Work instructions:
The lines to reproduce run from the one containing "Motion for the" to the end of the listing. Reproduce them exactly, both ends included, and nothing else.

Data below:
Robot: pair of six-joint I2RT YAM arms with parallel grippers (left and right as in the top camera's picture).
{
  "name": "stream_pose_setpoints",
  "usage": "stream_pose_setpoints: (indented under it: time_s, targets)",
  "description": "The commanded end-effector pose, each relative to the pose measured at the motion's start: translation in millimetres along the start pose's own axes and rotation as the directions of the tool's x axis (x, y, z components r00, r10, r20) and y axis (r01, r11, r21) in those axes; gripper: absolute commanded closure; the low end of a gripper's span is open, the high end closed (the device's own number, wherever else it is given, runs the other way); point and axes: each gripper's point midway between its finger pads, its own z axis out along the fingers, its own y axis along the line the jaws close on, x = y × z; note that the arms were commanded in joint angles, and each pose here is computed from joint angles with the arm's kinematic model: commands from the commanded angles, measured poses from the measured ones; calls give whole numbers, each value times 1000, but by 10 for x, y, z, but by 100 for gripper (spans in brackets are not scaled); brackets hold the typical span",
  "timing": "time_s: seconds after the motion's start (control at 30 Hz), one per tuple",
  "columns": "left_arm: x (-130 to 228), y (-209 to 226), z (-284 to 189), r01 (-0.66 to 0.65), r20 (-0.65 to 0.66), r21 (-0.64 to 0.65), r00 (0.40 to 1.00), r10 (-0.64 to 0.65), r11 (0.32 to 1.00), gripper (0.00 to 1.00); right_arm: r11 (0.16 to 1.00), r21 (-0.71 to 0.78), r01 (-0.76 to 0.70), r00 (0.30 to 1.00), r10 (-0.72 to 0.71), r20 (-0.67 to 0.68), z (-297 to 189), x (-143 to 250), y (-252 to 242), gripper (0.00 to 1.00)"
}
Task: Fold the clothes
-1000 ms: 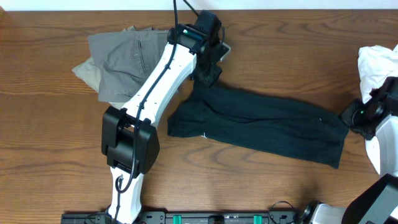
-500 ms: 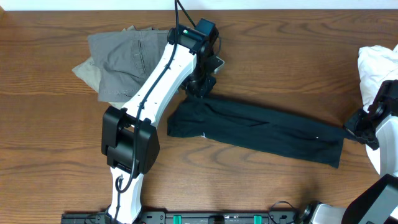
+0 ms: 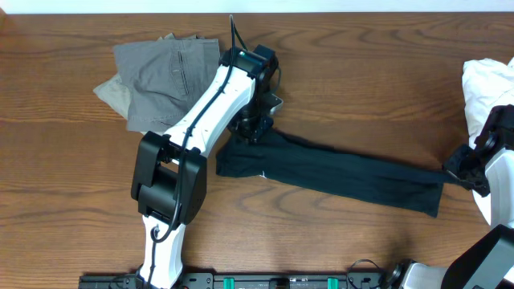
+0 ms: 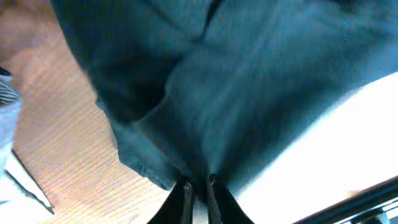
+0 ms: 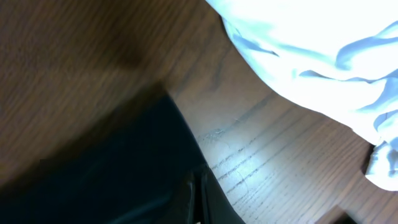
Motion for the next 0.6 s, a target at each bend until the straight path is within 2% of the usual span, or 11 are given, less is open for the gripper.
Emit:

Problem solution:
Motion for the next 0.6 s, a target at each bend until the straight path is within 2% of the usual span, or 11 are given, less is open for the gripper.
Emit:

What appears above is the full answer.